In Emersons „Essays“ behandelt das erste Kapitel unter dem Titel „Geschichte“ vieles, was N ein gutes halbes Jahr später wortgetreu in seine Aufsätze über „Fatum und Gesichte“ und „Willensfreiheit und Fatum“ übernehmen sollte. Das erste Kapitel der N wohl spätestens ab Anfang 1862 in deutscher Sprache verfügbaren „Führung des Lebens“ ist sogar mit dem Wort „Fatum“ überschrieben und wurde von N - mit noch weiteren Emerson-Inhalten! - ebenfalls ausgiebig - sowohl wörtlich als auch als Anregung für eigene Gedankenkombinationen! - verwendet .
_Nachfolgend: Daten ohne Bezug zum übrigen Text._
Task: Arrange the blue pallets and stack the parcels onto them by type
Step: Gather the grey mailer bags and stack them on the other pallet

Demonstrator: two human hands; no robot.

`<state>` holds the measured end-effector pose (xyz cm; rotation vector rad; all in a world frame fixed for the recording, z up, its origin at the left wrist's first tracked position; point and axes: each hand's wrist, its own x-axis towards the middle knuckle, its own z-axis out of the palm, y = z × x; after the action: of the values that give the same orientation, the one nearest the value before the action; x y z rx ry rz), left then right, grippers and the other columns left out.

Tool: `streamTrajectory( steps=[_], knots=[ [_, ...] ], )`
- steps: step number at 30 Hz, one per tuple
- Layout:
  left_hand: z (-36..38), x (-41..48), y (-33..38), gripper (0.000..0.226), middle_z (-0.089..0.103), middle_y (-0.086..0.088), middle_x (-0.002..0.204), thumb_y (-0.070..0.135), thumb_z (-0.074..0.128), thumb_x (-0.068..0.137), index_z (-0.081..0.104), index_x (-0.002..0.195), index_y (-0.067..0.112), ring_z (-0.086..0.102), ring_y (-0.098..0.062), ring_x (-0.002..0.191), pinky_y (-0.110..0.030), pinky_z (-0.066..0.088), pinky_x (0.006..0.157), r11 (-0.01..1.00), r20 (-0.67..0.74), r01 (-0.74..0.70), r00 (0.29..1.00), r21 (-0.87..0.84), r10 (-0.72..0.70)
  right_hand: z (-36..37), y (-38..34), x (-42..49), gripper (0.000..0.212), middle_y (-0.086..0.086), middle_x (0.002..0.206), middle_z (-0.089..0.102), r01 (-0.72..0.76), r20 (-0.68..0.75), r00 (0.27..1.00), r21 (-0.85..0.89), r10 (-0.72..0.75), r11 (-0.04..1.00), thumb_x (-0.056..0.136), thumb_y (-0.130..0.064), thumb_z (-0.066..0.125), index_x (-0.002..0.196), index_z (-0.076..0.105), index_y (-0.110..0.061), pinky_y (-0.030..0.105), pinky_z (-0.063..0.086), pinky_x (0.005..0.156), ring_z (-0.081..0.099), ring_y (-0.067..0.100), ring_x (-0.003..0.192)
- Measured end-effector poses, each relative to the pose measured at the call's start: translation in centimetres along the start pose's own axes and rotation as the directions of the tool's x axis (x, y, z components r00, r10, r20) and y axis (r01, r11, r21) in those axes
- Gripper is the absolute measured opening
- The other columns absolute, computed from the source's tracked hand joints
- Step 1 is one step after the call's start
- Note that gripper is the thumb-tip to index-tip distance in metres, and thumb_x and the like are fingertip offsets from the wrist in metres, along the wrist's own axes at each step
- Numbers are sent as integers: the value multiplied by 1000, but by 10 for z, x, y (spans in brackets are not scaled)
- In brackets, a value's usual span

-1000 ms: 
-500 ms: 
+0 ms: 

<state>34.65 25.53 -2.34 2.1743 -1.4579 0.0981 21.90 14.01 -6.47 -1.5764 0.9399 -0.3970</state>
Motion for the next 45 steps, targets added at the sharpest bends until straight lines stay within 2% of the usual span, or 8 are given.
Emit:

Ns viele Einzelheiten sehr ausführlich behandelnder Biograph Paul Janz hatte - an Äußerlichkeiten des Biographischen klebend? - merkwürdigerweise zu Emerson so gut wie nichts zu berichten. Das erscheint insofern verständlich, als einerseits die in vollem Umfang erkannte Existenz Emersons für das „Ansehen“ Ns äußerst gefährliche Konsequenzen nach sich ziehen muss und andererseits von N her diese so verborgen gehandhabt wurde, dass erst die unabhängig von N einem zur Kenntnis gekommene detaillierte Kenntnis der beiden speziellen Emerson-Schriften ein distanzierendes Verhältnis zu N erzwingen, denn sie versetzen in die Lage, mit weit geöffneten auf die wahren Inhalte, Voraussetzungen, Bedingungen und Beeinflussungen für und von Ns „Philosophie“ und Leben zu blicken. Dadurch wird zerplatzt zwangsläufig der Traum vom ungeheuersten Denker-Heroen des Neunzehnten Jahrhunderts wie eine Seifenblase, - ohne für irgendwelche Anbetungsgelüste etwas übrig zu lassen. Janz hielt stattdessen für die Zeit von Ns Emerson-Infektion lieber eine sehr schemenhafte „Bedeutung“ der Ermanerich-Sage für außerordentlich wichtig, was aber für N nur eine kurze Episode geblieben war und im Vergleich zu Emersons Dauer-Wirkung so gut wie keinerlei Folgen heraufbeschwor.
Um nun auf den Kern zu kommen: Es drängt sich längst schon die Frage auf, was N denn bei Emerson so Eindrucksvolles gelesen hat - oder gelesen haben könnte! - was so umwerfend war und so überwältigende Spuren davon in Ns ganzes Leben und Schaffen grub? Glücklicherweise gibt es zur Dokumentation dessen eindeutig von Ns Hand stammende „Quellen“ und das ist: 1.) das, was er selbst in seinen Emerson-Exemplaren ange strichen beziehungsweise unter strichen hat und 2.) das, was er an Textstellen vor allem aus Emersons „Essays“ in eins seiner vielen Notizbücher übertragen hat, - sowie 3.) das, was er in seine Emerson - Exemplare hineinschrieb und 4.) das, was er an diesen Texten - in welcher Form auch immer - kommentiert und verändert hat. Außerdem spielt die Kenntnis von dem, was N an Emerson nicht schätzte - nämlich die in wesentlich nüchterner Wortwahl verfassten späteren Werke insgesamt! - bei der Beurteilung dessen, wo für N die Schwerpunkte seiner Hochschätzung Emersons gelegen haben , eine nicht unwesentliche Rolle; - vor allem bei der Eingrenzung von dem, was für N an Emerson von wirklich tragender, beispielloser und unverzichtbarer „Gültigkeit“ war!